Arguments pertinents
1. Incompétence de l'autorité : Le juge des référés a initialement jugé que le préfet du Val-de-Marne avait agi avec incompétence, notant que la demande d'habilitation émanait de la société Transavia qui ne se situait pas dans la commune concernée mais sur le territoire de l'aéroport d'Orly. Le juge a indiqué que le préfet de l'Essonne aurait dû se prononcer sur cette demande.
Citation pertinente : « ...la demande d'habilitation 'a été présentée par la société Transavia dont le siège est situé sur l'emprise de l'aéroport d'Orly et non sur le territoire de la commune des Wissous'... »
2. Contradiction de motifs : La décision de la cour rappelle que le juge des référés a entaché son jugement d'une contradiction de motifs, ce qui remet en question la légitimité de son argumentation.
3. Frais de justice : Sur le fondement de l'article L. 761-1 du code de justice administrative et de l'article 37 de la loi du 10 juillet 1991, la cour a établi que l'État ne pouvait être condamné à verser des frais de justice dans la mesure où il n'était pas la partie perdante.
Citation pertinente : « ...les dispositions de l'article L. 761-1 du code de justice administrative font obstacle à ce que la somme demandée sur leur fondement soit mise à la charge de l'État... »
Interprétations et citations légales
1. Interprétation des compétences : L’argument selon lequel le préfet du Val-de-Marne était incompétent en raison de la localisation de la demande d'habilitation soulève une question d’attribution des compétences administratives. Le juge semble avoir affirment que le préfet devait tenir compte de l'importance de la localisation exacte de la société requérante.

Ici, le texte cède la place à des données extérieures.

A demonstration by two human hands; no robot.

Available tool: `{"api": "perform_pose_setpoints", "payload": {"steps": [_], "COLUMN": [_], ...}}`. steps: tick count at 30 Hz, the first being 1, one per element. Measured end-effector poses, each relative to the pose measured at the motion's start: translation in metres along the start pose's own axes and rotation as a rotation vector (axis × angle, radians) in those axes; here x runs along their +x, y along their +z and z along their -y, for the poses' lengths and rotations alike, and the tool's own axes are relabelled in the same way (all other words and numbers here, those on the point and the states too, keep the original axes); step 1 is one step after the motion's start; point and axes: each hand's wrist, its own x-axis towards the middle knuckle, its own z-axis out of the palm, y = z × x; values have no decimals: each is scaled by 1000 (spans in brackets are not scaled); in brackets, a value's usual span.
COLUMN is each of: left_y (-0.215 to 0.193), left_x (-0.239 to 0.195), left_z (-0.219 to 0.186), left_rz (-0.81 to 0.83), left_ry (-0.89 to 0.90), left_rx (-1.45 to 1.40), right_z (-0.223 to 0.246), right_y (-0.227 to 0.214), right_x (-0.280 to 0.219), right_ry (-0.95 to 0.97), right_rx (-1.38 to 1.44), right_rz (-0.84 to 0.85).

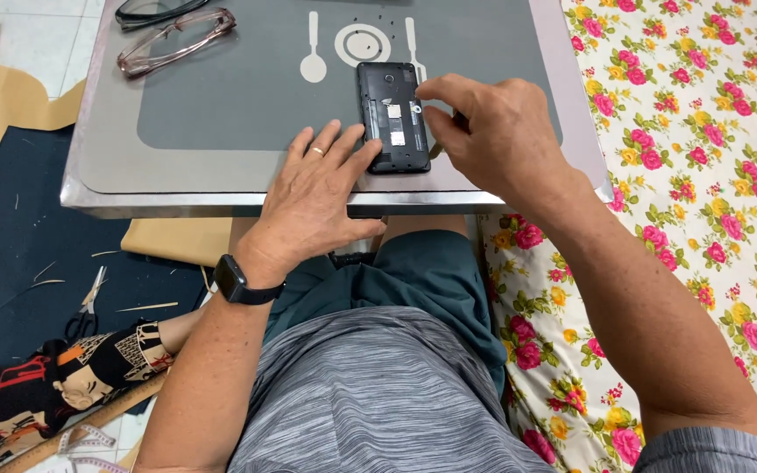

Citation : « ...qu'il appartenait au préfet de ce département de se prononcer sur les demandes présentées par cette société pour le requérant... »
2. Disposition sur les frais de justice : L'article L. 761-1 du code de justice administrative stipule que les frais engagés par une partie pour une instance donnée peuvent être reversés par la partie perdante. Dans cette décision, cela signifie que puisque l'État n'est pas le perdant, il ne doit supporter aucun coût.
Code de justice administrative - Article L. 761-1 : « Lorsqu'une personne est jugée défenderesse, elle peut se voir allouer une somme par le juge pour couvrir les frais exposés. »
3. Application de la loi n° 91-647 du 10 juillet 1991 : La loi précise les modalités et conditions des rapports entre le juge administratif et les demandes de frais. En l'espèce, cette loi a permis de conclure à l'absence d'obligation de remboursement des frais par l'État.
En synthèse, cette décision de la plus haute juridiction administrative souligne le respect des compétences attribuées, tout en précisant le cadre juridique régissant les frais de justice, illustrant ainsi des principes fondamentaux du droit administratif français.